§ Work to be completed
Answer with one number only: the count of lines below that hold the word "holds".

§ Records to use

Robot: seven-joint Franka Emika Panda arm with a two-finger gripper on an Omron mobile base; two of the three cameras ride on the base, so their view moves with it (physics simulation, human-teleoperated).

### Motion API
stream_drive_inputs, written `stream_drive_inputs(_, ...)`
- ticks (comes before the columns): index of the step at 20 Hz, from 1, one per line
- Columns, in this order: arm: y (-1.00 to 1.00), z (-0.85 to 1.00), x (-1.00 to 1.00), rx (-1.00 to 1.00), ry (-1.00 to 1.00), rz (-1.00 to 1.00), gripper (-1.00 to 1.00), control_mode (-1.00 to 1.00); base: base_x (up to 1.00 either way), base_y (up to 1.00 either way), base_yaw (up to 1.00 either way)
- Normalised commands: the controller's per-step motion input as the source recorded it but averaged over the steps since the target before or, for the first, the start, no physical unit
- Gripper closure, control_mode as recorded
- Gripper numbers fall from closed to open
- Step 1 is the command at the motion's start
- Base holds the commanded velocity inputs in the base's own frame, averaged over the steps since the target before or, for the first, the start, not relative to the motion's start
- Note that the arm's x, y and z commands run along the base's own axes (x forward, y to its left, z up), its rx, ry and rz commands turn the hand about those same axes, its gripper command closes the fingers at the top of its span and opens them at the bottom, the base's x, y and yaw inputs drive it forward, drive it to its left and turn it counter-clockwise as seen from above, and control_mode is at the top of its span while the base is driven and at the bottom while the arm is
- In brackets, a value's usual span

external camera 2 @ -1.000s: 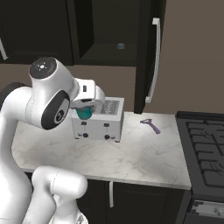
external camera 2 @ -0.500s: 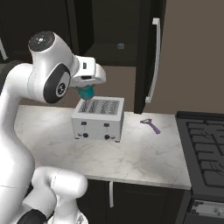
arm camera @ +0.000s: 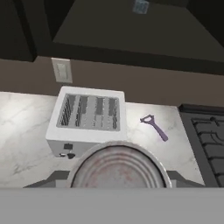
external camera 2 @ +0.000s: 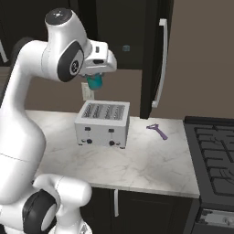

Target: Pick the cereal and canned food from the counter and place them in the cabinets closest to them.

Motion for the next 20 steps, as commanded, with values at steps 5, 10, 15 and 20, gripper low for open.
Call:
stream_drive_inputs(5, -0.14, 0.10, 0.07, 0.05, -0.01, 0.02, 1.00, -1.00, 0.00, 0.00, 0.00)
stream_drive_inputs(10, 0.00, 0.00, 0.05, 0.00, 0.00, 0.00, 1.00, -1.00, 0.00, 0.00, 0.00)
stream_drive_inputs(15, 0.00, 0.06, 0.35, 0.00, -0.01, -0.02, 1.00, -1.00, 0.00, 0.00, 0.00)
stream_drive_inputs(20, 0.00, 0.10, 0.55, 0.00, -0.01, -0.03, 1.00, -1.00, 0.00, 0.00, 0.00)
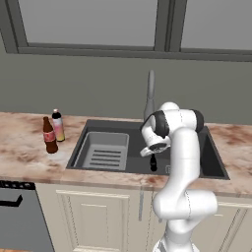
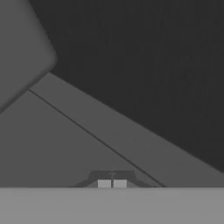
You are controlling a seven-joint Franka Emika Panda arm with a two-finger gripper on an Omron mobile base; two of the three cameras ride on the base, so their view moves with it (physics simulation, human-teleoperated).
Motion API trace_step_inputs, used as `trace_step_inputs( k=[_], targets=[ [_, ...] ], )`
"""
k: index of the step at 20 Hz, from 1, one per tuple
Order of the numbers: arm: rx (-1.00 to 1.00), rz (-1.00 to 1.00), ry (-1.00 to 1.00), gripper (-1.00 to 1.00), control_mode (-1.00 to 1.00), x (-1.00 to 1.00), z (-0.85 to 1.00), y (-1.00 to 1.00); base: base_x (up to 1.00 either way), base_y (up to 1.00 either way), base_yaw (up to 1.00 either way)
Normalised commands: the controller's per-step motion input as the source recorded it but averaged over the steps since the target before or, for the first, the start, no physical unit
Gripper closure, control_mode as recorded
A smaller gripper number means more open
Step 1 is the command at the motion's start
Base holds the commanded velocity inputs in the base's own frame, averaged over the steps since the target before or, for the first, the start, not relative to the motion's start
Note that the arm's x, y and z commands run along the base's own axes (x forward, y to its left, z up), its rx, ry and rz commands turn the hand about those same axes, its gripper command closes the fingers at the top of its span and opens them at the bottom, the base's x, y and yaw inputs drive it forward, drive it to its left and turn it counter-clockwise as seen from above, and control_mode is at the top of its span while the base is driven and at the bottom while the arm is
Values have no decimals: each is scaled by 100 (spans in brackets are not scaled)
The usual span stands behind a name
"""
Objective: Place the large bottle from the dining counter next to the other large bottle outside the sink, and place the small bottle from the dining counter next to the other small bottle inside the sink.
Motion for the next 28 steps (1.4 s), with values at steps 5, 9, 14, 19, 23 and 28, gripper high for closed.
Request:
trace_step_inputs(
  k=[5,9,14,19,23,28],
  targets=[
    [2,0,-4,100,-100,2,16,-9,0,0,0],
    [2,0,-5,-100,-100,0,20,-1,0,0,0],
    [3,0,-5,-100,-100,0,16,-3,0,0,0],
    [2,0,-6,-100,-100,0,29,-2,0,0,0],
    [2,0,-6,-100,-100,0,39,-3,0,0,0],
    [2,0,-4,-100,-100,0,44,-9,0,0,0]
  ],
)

§ Written response
2